A key project that the funding will be put towards in the coming months is for the installation of improved signage at identified blackspot locations throughout the state.

A blackspot location is one that, historically, has had a high number of coastal safety related incidents including rescues, emergency call outs and drownings.

“Safety warning signs can be found as permanent installations or temporary warnings used in dangerous conditions such as powerful surf, said NSW Coastal Risk Officer Chris Twine.

“They are there to inform the beach user of the risks they face if they choose to swim at the beach and to educate the user to better prepare them if they enter the water.

Accommodation providers are an excellent source of surf safety facts for their guests, and signs can help provide additional information,” he said.

High risk situations can occur at locations that are in the general proximity of coastal accommodation providers such as caravan parks and camping grounds. Generally visitors who choose to holiday at the beach do so away from their home environment.
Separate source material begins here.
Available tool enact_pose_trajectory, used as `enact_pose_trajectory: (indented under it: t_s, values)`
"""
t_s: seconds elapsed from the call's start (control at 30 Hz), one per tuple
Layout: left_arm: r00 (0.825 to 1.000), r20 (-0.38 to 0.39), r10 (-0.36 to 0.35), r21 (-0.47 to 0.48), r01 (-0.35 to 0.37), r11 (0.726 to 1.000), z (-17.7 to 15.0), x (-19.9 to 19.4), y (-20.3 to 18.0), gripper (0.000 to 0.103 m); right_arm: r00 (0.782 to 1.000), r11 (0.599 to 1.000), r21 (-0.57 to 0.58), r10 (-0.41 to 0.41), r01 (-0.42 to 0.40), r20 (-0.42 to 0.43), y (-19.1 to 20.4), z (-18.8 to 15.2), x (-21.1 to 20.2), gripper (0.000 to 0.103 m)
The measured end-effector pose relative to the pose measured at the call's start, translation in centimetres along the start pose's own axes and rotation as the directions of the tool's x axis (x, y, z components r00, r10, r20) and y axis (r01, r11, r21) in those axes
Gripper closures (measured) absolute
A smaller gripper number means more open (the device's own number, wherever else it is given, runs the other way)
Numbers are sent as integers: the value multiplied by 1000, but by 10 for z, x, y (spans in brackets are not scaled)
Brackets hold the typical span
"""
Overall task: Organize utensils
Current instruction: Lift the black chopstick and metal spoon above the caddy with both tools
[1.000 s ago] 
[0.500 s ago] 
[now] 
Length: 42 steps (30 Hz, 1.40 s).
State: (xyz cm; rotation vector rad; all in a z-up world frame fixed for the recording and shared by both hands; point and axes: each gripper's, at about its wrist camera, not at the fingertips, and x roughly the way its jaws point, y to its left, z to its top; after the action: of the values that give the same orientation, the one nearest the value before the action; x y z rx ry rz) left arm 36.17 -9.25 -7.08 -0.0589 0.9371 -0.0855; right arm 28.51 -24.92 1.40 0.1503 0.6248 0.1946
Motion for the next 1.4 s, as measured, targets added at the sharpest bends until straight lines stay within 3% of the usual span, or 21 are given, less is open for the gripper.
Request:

These visitors may not have developed the same level of education and swimming ability as locals who have grown up at these particular locations and it puts them at a higher risk of drowning as they are in unfamiliar waters.

Given these factors, coastal accommodation providers are ideally placed locations where new signage could potentially make a difference in reducing the drowning toll. A fact that isn’t lost on those charged with implementing the project over the coming season.

“Signage that directs visitors to the nearest patrolled location or provide emergency information are all essential parts of reducing the risk to a beach user, and over the coming season Surf Life Saving NSW will be working to identify areas where increased signage can have a positive effect,” said Mr Twine.

“We look forward to working with accommodation providers as we seek to deliver a safer surf environment for beachgoers around NSW.”